Supplied information:
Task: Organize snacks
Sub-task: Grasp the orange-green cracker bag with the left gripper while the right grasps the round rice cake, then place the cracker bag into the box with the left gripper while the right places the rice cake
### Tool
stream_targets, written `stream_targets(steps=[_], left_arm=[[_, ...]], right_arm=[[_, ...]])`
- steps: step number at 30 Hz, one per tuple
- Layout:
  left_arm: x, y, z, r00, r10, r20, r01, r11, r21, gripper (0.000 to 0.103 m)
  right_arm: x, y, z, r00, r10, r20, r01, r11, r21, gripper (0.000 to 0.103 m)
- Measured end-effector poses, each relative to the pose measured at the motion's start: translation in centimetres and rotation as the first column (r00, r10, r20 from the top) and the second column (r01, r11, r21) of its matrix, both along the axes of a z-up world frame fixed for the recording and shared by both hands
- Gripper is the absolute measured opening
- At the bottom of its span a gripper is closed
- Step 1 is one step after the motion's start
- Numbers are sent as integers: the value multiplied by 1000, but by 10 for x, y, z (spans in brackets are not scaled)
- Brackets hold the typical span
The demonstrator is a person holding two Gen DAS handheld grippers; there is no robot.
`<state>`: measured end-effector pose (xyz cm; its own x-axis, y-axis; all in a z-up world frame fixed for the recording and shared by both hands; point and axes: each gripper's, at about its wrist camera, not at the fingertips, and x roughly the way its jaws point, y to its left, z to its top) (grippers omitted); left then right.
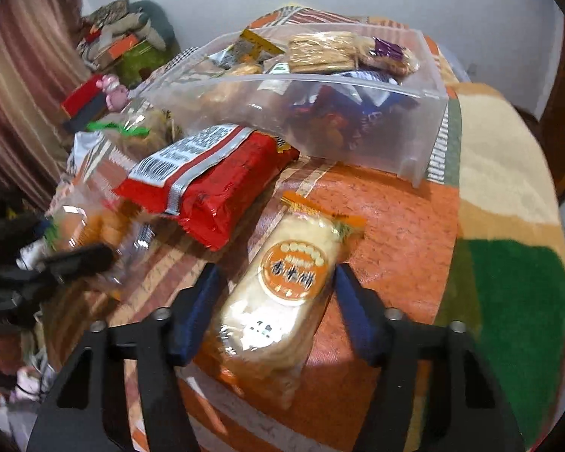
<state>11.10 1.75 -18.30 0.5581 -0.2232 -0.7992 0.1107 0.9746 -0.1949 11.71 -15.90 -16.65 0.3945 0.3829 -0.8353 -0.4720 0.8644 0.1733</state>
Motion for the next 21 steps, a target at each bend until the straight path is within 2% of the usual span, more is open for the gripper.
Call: stream_targets(steps=[2, 4, 12, 21], left_arm=[[-4, 2, 7, 1000, 6, 16, -6, 1000, 6, 57], [-6, 6, 14, 999, 13, 34, -13, 1000, 1, 57], [-7, 10, 46, 993, 25, 113, -25, 1000, -3, 57], [16, 7, 84, 977, 35, 209, -33, 999, -12, 57]], right_arm=[[-2, -7, 2, 1000, -7, 4, 7, 1000, 2, 38], [0, -14, 4, 1000, -18, 0, 18, 1000, 9, 32], [-2, -44, 26, 996, -83, 41, 80, 995, 62, 32], [3, -49, 74, 980, -113, 162, 92, 987, 133, 32]])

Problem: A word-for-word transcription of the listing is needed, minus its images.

Task result:
Task: Organize snacks
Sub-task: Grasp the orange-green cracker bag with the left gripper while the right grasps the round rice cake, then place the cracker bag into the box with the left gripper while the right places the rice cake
### Tool
stream_targets, written `stream_targets(steps=[_], left_arm=[[_, ...]], right_arm=[[_, ...]])`
- steps: step number at 30 Hz, one per tuple
- Layout:
  left_arm: x, y, z, r00, r10, r20, r01, r11, r21, gripper (0.000 to 0.103 m)
  right_arm: x, y, z, r00, r10, r20, r01, r11, r21, gripper (0.000 to 0.103 m)
- Measured end-effector poses, each relative to the pose measured at the motion's start: translation in centimetres and rotation as the first column (r00, r10, r20 from the top) and the second column (r01, r11, r21) of its matrix, both along the axes of a z-up world frame fixed for the recording and shared by both hands
- Gripper is the absolute measured opening
- At the bottom of its span a gripper is closed
- Step 1 is one step after the motion's start
- Numbers are sent as integers: the value multiplied by 1000, but by 10 for x, y, z (spans in brackets are not scaled)
- Brackets hold the typical span
The demonstrator is a person holding two Gen DAS handheld grippers; there is no robot.
`<state>`: measured end-effector pose (xyz cm; its own x-axis, y-axis; all in a z-up world frame fixed for the recording and shared by both hands; point and axes: each gripper's, at about its wrist camera, not at the fingertips, and x roughly the way its jaws point, y to its left, z to its top) (grippers omitted); left then right.
<state>11.10 1.75 -18.30 0.5581 -0.2232 -0.7992 0.1107 0.9746 -0.1949 11.71 -15.90 -16.65 0.3945 0.3829 -0.8353 -0.4720 0.8644 0.1733</state>
Motion for the next 21 steps, a target at each bend until the straight path is within 2% of the usual span, more is open for the gripper.
Call: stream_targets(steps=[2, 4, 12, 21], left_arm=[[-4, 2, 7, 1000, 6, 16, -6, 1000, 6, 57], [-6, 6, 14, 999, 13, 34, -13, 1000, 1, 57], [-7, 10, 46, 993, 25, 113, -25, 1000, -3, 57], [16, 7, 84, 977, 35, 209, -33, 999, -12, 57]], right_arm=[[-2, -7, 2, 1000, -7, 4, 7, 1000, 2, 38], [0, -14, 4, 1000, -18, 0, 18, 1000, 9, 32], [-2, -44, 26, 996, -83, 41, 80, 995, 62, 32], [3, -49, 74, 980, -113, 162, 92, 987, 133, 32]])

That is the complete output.